I'm not terribly familliar with scikit-image's calculation of GLCM, but have you looked into how scikit-image defines the neighbors? The fact that you have to input something like pi into the call makes me wonder if scikit image uses a euclidean norm for the distance function (resampling intensities not at right angles to the center voxel).

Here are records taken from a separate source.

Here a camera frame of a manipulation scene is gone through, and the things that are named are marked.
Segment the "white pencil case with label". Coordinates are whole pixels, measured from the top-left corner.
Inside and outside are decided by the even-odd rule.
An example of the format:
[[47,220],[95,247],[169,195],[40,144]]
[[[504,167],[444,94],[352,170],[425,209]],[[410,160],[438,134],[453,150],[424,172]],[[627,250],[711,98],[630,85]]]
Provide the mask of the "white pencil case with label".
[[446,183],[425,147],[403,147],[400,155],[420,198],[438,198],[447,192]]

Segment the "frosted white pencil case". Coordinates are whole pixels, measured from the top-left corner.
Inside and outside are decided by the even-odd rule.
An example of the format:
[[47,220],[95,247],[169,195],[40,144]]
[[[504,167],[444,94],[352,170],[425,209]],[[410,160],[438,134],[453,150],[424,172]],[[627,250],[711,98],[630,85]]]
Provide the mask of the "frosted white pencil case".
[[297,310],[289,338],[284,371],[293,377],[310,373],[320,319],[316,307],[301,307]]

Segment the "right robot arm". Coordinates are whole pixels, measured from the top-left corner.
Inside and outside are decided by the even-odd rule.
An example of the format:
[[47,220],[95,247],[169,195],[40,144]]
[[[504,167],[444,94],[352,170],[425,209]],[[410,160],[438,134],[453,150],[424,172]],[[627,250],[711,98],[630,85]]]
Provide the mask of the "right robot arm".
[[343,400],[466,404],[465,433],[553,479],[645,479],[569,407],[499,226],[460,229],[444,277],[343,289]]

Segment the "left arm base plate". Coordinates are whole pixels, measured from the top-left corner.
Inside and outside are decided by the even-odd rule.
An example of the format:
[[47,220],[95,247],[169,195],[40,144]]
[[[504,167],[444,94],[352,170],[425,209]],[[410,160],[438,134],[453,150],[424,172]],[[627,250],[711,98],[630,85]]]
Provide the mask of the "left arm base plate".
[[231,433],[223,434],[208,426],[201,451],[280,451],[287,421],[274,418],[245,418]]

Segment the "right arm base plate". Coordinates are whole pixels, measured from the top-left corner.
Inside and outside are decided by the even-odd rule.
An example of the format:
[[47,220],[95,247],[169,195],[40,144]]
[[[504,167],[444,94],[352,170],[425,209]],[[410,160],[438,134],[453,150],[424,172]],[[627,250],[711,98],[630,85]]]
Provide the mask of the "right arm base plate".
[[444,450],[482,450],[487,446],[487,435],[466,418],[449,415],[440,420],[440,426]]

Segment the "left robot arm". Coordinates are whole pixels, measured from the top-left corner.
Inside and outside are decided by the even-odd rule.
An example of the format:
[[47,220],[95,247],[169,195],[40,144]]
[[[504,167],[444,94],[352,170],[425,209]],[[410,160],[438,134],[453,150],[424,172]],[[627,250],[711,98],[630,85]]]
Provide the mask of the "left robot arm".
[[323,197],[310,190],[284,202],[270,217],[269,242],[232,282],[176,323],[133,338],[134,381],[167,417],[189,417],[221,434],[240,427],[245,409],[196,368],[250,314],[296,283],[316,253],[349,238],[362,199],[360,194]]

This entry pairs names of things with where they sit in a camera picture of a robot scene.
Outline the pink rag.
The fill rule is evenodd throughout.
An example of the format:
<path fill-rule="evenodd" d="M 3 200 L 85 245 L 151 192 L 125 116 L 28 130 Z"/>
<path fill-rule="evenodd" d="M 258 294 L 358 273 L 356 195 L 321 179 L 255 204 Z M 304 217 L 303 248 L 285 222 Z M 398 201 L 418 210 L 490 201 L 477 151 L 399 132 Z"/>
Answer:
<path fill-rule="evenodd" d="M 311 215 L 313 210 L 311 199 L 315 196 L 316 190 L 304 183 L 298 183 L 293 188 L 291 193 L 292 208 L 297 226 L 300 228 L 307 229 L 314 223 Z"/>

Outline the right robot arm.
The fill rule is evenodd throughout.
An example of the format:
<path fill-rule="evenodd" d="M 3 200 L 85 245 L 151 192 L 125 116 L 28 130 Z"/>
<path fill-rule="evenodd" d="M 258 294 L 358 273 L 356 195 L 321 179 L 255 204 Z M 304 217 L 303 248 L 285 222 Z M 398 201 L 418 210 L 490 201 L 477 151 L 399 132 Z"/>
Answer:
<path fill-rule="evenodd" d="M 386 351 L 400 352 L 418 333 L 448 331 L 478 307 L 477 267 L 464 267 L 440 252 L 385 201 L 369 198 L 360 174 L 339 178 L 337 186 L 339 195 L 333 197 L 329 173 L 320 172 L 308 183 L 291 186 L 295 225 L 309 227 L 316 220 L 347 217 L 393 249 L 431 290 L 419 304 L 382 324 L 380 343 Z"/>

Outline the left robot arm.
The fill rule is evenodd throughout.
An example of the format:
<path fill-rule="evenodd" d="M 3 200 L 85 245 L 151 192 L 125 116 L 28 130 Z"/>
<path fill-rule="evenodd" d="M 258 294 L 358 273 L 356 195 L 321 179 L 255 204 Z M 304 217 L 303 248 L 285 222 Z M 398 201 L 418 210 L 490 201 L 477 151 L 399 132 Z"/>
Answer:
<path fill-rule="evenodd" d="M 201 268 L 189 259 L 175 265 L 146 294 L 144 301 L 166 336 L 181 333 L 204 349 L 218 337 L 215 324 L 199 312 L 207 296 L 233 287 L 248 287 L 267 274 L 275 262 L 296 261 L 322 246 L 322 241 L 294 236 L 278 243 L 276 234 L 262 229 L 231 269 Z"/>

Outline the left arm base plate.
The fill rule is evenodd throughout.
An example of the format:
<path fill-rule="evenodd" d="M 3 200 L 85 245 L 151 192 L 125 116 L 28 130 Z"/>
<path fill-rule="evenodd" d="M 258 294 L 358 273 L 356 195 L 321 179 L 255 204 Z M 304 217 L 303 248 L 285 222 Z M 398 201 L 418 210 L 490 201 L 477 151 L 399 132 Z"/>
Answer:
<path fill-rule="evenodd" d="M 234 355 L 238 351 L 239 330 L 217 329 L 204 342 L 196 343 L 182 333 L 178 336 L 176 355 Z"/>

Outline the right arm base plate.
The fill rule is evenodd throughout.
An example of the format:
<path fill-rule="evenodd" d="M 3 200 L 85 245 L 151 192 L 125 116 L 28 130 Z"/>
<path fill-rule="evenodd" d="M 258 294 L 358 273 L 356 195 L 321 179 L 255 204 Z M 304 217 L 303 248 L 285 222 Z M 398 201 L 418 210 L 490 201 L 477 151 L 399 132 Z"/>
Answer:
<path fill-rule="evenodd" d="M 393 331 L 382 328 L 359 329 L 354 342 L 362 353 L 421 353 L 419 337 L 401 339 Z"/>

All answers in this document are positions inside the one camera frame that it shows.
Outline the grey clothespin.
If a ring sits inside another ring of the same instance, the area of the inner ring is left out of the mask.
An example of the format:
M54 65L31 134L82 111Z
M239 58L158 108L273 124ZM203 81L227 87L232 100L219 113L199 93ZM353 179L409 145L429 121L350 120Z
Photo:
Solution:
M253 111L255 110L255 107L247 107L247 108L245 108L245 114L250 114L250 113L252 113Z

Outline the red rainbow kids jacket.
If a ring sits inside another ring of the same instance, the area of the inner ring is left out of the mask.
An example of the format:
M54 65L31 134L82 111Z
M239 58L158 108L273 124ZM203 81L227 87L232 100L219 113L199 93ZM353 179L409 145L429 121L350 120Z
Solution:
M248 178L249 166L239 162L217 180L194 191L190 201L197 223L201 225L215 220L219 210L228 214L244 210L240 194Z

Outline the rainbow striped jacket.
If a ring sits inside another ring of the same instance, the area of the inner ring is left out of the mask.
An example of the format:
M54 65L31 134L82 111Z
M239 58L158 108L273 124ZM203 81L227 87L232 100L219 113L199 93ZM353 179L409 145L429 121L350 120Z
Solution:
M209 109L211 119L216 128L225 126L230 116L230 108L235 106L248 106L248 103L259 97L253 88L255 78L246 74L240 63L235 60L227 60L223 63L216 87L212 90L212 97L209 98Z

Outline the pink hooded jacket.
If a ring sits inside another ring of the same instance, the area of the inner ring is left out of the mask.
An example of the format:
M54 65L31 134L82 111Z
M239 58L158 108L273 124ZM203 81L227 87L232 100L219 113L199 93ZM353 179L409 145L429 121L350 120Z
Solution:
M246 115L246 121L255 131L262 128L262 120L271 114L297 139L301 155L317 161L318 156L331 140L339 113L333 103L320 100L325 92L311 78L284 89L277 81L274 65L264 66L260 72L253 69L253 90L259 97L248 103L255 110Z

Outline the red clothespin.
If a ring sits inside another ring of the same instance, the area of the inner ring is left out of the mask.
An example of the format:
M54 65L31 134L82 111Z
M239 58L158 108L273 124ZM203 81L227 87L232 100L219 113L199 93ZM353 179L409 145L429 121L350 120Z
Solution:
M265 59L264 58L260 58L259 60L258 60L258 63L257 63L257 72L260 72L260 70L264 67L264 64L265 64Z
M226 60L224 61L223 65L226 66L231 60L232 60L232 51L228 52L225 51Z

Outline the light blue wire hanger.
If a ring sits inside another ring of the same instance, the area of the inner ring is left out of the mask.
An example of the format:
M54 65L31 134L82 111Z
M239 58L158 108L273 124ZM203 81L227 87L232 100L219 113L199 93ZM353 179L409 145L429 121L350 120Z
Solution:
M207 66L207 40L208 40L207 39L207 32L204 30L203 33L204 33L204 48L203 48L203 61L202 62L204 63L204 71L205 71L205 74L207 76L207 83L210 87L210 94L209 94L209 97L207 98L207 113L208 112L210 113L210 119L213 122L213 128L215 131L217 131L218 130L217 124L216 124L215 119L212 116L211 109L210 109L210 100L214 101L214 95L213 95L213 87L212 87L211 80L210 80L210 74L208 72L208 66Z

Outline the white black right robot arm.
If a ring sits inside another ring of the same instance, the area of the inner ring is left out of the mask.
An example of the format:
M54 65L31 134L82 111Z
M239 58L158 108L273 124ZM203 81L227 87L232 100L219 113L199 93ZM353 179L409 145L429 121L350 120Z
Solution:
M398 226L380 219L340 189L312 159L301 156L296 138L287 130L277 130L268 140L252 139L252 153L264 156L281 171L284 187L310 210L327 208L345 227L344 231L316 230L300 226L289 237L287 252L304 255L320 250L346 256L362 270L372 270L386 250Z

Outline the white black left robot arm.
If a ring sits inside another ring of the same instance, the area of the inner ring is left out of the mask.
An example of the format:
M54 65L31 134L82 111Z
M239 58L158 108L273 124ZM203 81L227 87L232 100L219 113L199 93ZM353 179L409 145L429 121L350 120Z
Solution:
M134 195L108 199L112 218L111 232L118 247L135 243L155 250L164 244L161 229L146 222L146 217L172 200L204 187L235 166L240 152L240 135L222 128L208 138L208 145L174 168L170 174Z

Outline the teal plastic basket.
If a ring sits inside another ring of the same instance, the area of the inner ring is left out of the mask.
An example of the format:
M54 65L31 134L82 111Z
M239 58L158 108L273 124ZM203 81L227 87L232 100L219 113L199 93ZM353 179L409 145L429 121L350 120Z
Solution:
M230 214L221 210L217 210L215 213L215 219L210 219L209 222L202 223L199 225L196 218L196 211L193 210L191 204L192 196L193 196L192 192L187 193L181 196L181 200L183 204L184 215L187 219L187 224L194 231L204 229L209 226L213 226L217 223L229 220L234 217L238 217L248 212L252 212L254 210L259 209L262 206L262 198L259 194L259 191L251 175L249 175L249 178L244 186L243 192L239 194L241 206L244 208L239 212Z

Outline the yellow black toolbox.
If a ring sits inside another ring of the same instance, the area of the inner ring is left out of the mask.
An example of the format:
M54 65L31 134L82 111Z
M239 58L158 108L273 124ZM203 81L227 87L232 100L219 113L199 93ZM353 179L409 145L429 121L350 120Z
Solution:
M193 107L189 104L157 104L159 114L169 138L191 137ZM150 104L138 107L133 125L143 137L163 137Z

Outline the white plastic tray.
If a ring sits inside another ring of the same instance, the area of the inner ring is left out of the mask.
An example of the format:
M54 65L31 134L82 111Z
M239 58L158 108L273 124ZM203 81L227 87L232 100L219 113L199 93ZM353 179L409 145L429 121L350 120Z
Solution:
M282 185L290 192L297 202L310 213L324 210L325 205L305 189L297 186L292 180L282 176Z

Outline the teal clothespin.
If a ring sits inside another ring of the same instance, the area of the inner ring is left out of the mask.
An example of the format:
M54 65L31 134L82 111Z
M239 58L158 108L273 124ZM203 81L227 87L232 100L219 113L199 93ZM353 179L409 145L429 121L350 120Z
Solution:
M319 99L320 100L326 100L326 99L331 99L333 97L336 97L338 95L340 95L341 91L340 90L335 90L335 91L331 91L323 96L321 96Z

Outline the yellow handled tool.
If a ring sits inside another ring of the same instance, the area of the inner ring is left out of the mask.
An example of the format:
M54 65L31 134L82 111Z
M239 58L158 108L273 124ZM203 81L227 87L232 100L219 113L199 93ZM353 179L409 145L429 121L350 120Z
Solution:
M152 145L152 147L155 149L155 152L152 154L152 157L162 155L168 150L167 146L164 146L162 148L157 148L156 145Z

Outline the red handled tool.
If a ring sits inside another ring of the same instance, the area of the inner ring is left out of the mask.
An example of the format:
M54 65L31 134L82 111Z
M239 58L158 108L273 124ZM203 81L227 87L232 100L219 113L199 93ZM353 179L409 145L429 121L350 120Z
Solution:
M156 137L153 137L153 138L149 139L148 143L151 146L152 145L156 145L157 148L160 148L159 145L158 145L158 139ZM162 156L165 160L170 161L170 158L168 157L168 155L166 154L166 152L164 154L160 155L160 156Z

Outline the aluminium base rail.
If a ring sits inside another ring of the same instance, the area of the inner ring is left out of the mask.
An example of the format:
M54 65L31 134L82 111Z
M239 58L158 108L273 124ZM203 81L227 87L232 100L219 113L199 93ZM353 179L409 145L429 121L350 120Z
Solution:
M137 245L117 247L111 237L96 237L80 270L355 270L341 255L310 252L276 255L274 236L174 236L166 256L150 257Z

PyRadiomics uses infinity norm, and does not resample voxels to get neighbor values.

in addition, are you sure you defined your angles correctly? [0,np.pi/4,np.pi,3*np.pi/4] probably overlaps angle 0 and np.pi (in degrees, this is [0, 45, 180, 135], my suggestion would be [0,np.pi/4,np.pi/2,3*np.pi/4] to also include angle 90.